___ DATA EXTRACT

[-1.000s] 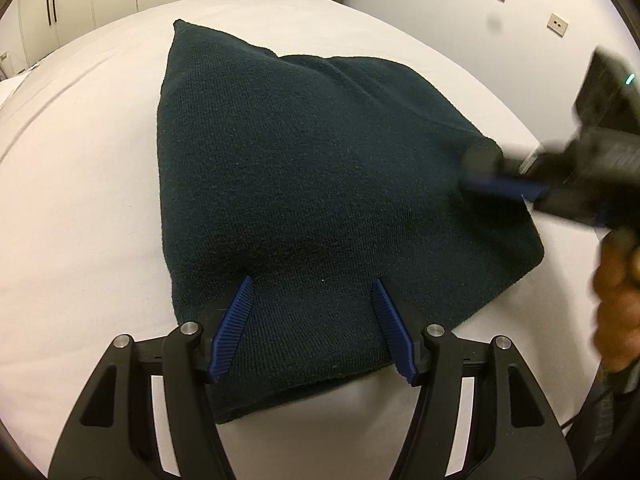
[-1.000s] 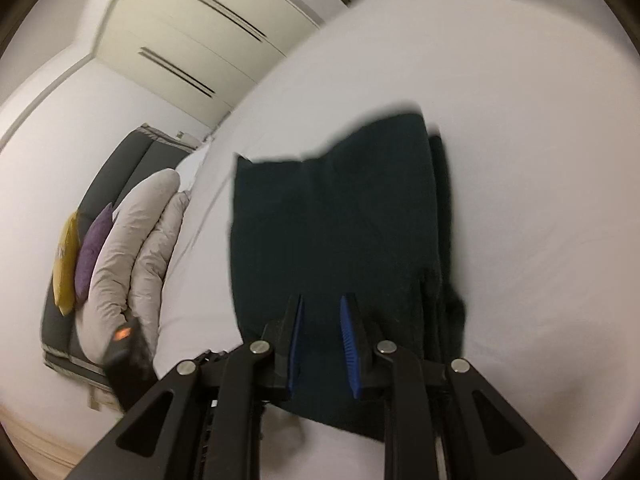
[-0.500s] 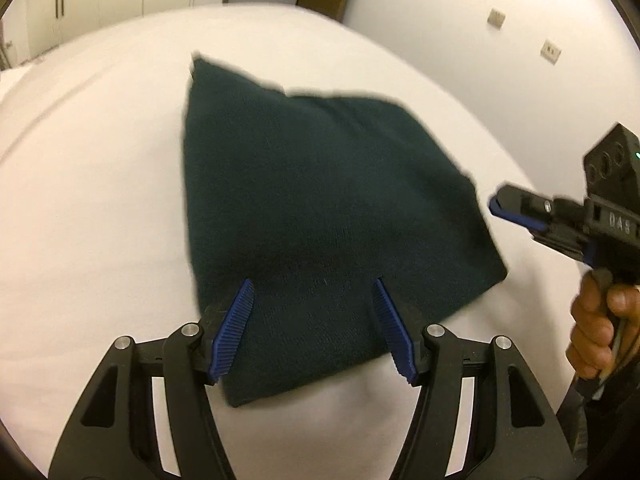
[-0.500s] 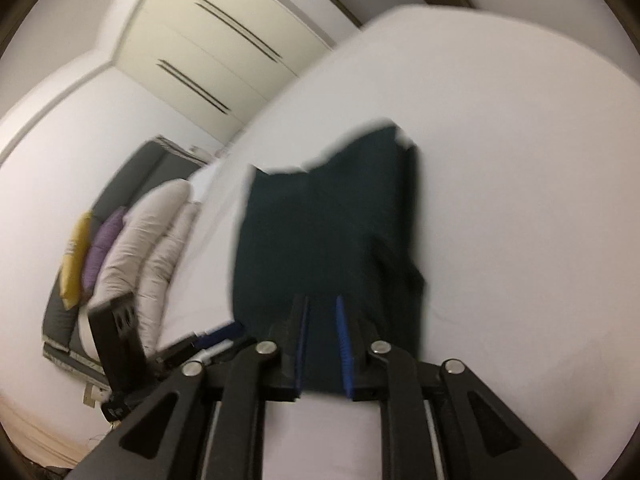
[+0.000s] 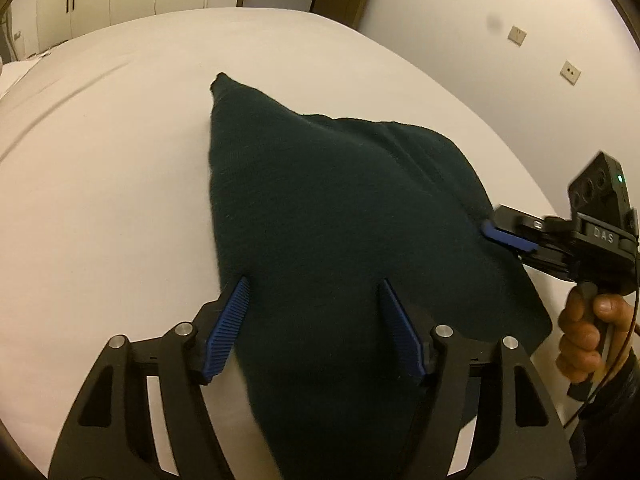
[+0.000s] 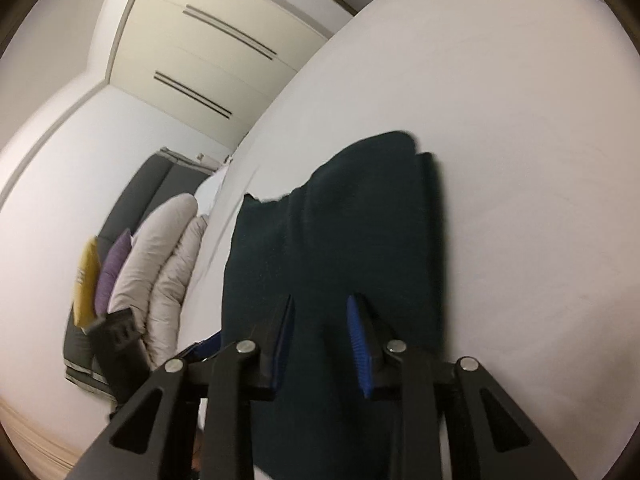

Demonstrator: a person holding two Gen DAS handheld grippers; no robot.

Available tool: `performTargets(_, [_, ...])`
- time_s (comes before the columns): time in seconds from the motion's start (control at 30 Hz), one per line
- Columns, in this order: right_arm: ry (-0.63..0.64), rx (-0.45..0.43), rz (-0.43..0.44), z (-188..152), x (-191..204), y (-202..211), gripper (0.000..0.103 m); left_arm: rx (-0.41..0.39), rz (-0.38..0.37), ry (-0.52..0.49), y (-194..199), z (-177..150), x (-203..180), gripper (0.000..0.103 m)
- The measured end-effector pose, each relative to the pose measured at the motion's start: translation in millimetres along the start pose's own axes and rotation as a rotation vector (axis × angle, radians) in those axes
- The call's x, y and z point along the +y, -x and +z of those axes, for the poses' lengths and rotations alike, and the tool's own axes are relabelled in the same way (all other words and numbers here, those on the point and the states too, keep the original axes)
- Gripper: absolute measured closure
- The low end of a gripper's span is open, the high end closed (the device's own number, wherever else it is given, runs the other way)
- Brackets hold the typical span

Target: Fold small clothes

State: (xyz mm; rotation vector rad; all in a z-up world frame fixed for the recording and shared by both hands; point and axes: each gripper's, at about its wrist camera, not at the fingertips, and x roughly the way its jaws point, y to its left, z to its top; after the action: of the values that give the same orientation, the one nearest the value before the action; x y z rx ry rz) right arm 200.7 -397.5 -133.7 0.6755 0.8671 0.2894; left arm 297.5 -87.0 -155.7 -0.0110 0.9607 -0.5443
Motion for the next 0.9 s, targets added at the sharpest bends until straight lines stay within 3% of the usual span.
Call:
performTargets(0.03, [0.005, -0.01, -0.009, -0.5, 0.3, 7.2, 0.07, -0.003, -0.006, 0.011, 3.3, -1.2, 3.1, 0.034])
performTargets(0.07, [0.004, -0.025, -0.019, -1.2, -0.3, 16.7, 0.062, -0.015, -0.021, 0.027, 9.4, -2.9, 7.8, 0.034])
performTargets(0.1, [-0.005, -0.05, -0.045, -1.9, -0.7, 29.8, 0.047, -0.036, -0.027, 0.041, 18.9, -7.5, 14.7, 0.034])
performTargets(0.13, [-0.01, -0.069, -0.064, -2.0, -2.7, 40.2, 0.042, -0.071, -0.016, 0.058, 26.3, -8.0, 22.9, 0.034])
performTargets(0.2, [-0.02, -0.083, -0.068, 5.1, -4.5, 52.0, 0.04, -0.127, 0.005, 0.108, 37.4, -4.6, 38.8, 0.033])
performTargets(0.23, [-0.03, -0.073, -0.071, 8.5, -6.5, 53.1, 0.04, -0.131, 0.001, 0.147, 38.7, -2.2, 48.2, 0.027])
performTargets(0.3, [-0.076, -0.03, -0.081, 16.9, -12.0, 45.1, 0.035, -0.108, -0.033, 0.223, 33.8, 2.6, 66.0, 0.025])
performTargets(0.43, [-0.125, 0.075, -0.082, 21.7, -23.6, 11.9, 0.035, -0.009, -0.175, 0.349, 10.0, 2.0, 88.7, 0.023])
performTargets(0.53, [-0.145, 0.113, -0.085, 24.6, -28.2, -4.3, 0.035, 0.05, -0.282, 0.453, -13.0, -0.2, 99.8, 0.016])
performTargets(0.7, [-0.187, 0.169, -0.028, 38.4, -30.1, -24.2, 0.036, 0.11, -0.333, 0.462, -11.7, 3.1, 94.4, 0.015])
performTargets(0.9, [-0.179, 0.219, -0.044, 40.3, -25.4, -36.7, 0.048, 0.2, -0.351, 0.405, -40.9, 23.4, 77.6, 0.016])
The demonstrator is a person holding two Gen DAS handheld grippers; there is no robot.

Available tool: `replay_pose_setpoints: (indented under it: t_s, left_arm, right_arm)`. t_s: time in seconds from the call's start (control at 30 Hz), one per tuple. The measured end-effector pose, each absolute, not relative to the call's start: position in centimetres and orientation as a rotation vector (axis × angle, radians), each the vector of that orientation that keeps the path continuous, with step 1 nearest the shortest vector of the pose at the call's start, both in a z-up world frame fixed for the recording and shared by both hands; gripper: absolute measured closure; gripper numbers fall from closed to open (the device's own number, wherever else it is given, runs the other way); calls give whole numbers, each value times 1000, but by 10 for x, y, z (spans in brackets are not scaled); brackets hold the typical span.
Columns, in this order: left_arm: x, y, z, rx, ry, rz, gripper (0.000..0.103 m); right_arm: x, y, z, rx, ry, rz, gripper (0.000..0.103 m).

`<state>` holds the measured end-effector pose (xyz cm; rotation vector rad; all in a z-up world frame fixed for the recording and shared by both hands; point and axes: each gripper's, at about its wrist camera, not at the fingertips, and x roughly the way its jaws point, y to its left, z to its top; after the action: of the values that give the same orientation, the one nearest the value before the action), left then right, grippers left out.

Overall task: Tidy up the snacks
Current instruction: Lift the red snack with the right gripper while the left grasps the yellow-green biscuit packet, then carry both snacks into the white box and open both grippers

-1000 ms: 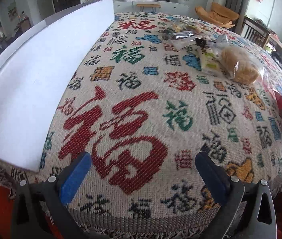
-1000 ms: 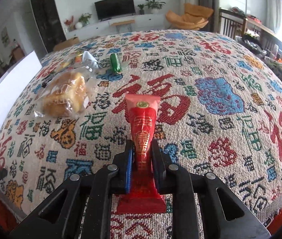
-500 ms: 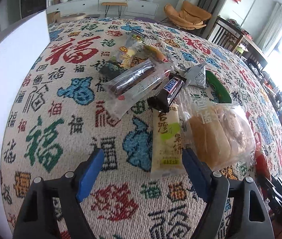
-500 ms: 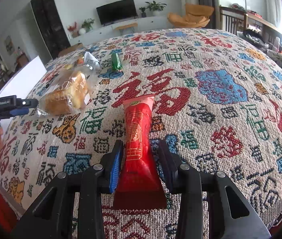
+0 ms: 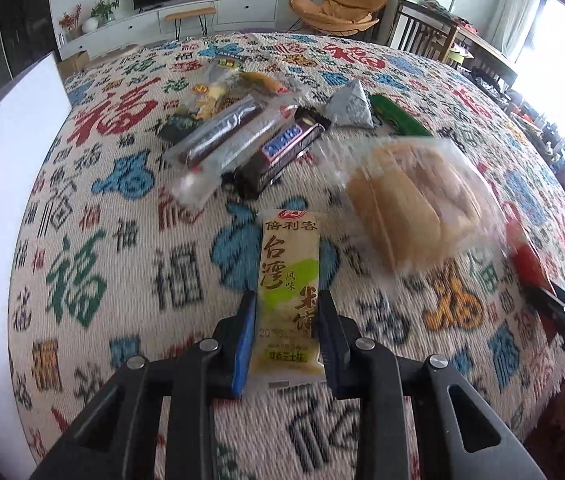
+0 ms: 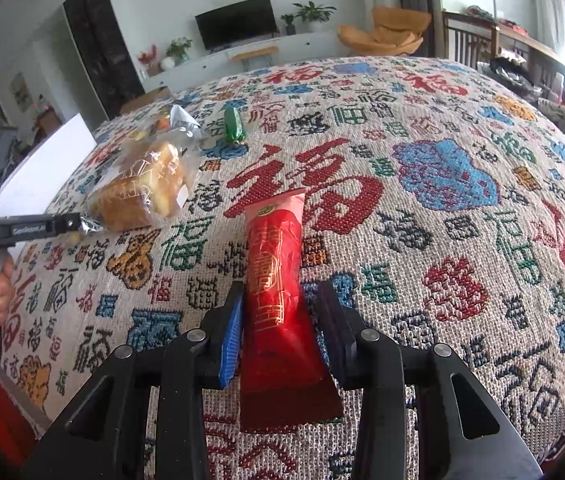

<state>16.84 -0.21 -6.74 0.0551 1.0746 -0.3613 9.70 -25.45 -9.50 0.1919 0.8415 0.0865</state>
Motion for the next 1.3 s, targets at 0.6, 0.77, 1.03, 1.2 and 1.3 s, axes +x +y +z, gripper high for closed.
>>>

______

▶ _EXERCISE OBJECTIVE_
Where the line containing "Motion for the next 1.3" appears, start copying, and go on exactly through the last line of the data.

▶ _REPLY TO THE EXERCISE_
Motion for the next 1.3 s, targets at 0.6, 0.77, 1.03, 1.2 and 1.3 s, axes +x +y +z, gripper high for closed.
>>>

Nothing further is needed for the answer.